[Your task]
For any picture in the lines below, please leave it out and copy the rest exactly.

[Information provided]
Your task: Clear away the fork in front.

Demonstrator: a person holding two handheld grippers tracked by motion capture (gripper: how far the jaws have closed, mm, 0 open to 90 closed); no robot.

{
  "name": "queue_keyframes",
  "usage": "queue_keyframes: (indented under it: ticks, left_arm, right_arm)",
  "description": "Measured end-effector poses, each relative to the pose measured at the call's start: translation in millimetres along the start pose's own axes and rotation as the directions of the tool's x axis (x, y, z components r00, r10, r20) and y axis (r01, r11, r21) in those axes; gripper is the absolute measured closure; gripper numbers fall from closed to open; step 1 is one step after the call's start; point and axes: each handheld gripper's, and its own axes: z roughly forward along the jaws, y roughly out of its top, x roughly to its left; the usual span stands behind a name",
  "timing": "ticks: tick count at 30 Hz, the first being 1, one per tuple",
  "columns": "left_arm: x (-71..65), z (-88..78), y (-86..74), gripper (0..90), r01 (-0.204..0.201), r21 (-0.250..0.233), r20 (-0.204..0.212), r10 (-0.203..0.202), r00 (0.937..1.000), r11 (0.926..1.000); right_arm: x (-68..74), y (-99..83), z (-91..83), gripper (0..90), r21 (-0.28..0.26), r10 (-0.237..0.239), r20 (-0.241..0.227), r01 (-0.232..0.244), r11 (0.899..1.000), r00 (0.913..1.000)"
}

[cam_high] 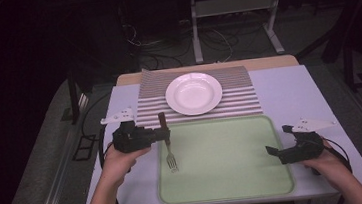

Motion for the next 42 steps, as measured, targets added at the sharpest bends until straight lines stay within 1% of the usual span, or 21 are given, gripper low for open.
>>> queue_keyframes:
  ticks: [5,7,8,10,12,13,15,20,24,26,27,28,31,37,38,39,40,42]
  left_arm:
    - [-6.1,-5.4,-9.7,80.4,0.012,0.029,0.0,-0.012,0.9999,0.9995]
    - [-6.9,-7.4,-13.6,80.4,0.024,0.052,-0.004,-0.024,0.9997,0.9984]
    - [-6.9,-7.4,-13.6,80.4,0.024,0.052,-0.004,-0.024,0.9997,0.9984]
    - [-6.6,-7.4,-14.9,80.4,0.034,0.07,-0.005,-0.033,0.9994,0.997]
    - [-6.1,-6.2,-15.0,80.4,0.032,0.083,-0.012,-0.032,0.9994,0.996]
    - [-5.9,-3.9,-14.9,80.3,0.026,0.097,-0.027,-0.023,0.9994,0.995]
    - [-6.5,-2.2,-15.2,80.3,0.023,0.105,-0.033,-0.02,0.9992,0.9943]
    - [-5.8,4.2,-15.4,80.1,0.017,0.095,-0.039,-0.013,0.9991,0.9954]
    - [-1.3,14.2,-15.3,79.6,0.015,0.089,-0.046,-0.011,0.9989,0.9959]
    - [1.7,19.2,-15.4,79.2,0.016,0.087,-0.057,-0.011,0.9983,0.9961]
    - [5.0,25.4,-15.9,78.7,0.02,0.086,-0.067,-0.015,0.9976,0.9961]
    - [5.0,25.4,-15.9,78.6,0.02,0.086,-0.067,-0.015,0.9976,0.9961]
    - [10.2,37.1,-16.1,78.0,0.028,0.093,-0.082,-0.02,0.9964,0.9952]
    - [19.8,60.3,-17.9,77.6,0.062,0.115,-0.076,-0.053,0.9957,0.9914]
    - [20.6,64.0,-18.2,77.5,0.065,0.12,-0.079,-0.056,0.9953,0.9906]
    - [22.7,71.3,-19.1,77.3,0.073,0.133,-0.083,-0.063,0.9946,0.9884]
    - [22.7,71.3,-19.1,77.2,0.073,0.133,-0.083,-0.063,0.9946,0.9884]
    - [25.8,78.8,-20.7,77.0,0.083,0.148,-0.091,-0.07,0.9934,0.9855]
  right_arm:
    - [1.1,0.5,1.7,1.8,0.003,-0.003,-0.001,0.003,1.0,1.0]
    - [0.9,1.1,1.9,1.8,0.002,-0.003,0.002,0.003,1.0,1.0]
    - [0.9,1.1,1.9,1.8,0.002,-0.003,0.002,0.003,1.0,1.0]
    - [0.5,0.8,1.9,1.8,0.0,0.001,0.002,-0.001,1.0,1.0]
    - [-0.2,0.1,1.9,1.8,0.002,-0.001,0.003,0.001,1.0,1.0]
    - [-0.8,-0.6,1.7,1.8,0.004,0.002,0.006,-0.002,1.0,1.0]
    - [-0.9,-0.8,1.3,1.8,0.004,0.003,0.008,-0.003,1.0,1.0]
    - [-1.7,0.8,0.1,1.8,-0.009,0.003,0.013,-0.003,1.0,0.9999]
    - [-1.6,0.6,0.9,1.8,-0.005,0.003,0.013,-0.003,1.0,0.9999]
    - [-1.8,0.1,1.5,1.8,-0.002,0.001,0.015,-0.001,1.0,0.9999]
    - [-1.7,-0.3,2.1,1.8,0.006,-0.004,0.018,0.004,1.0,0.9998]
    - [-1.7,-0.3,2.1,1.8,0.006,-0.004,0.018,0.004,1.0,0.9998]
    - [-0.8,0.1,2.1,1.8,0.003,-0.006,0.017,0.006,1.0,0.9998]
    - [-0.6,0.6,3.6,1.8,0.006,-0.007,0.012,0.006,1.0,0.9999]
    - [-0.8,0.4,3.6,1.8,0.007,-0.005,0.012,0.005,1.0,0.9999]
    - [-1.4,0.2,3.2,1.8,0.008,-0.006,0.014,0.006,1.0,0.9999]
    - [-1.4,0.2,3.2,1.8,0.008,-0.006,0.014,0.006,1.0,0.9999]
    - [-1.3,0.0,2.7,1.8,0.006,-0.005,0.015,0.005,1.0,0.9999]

[Solution]
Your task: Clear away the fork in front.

Demonstrator: a person holding two handheld grippers tracked by motion capture (gripper: how far the jaws have closed, mm, 0 open to 90 closed); no robot.

{
  "name": "queue_keyframes",
  "usage": "queue_keyframes: (indented under it: ticks, left_arm, right_arm)",
  "description": "Measured end-effector poses, each relative to the pose measured at the call's start: translation in millimetres along the start pose's own axes and rotation as the directions of the tool's x axis (x, y, z components r00, r10, r20) and y axis (r01, r11, r21) in those axes; gripper is the absolute measured closure; gripper numbers fall from closed to open; step 1 is one step after the call's start; point and axes: each handheld gripper's, and its own axes: z roughly forward along the jaws, y roughly out of its top, x roughly to its left; the usual span stands behind a name",
  "timing": "ticks: tick count at 30 Hz, the first being 1, one per tuple",
  "columns": "left_arm: x (-71..65), z (-88..78), y (-86..74), gripper (0..90), r01 (-0.204..0.201), r21 (-0.250..0.233), r20 (-0.204..0.212), r10 (-0.203..0.202), r00 (0.937..1.000), r11 (0.926..1.000); right_arm: x (-68..74), y (-99..83), z (-91..83), gripper (0..90), r21 (-0.28..0.26), r10 (-0.237..0.239), r20 (-0.241..0.227), r01 (-0.232..0.244), r11 (0.899..1.000), r00 (0.913..1.000)"
}

[cam_high] 

Motion for the next 42 steps, as measured, targets added at the sharpest bends until straight lines stay within 1% of the usual span, or 21 are given, gripper low for open.
>>> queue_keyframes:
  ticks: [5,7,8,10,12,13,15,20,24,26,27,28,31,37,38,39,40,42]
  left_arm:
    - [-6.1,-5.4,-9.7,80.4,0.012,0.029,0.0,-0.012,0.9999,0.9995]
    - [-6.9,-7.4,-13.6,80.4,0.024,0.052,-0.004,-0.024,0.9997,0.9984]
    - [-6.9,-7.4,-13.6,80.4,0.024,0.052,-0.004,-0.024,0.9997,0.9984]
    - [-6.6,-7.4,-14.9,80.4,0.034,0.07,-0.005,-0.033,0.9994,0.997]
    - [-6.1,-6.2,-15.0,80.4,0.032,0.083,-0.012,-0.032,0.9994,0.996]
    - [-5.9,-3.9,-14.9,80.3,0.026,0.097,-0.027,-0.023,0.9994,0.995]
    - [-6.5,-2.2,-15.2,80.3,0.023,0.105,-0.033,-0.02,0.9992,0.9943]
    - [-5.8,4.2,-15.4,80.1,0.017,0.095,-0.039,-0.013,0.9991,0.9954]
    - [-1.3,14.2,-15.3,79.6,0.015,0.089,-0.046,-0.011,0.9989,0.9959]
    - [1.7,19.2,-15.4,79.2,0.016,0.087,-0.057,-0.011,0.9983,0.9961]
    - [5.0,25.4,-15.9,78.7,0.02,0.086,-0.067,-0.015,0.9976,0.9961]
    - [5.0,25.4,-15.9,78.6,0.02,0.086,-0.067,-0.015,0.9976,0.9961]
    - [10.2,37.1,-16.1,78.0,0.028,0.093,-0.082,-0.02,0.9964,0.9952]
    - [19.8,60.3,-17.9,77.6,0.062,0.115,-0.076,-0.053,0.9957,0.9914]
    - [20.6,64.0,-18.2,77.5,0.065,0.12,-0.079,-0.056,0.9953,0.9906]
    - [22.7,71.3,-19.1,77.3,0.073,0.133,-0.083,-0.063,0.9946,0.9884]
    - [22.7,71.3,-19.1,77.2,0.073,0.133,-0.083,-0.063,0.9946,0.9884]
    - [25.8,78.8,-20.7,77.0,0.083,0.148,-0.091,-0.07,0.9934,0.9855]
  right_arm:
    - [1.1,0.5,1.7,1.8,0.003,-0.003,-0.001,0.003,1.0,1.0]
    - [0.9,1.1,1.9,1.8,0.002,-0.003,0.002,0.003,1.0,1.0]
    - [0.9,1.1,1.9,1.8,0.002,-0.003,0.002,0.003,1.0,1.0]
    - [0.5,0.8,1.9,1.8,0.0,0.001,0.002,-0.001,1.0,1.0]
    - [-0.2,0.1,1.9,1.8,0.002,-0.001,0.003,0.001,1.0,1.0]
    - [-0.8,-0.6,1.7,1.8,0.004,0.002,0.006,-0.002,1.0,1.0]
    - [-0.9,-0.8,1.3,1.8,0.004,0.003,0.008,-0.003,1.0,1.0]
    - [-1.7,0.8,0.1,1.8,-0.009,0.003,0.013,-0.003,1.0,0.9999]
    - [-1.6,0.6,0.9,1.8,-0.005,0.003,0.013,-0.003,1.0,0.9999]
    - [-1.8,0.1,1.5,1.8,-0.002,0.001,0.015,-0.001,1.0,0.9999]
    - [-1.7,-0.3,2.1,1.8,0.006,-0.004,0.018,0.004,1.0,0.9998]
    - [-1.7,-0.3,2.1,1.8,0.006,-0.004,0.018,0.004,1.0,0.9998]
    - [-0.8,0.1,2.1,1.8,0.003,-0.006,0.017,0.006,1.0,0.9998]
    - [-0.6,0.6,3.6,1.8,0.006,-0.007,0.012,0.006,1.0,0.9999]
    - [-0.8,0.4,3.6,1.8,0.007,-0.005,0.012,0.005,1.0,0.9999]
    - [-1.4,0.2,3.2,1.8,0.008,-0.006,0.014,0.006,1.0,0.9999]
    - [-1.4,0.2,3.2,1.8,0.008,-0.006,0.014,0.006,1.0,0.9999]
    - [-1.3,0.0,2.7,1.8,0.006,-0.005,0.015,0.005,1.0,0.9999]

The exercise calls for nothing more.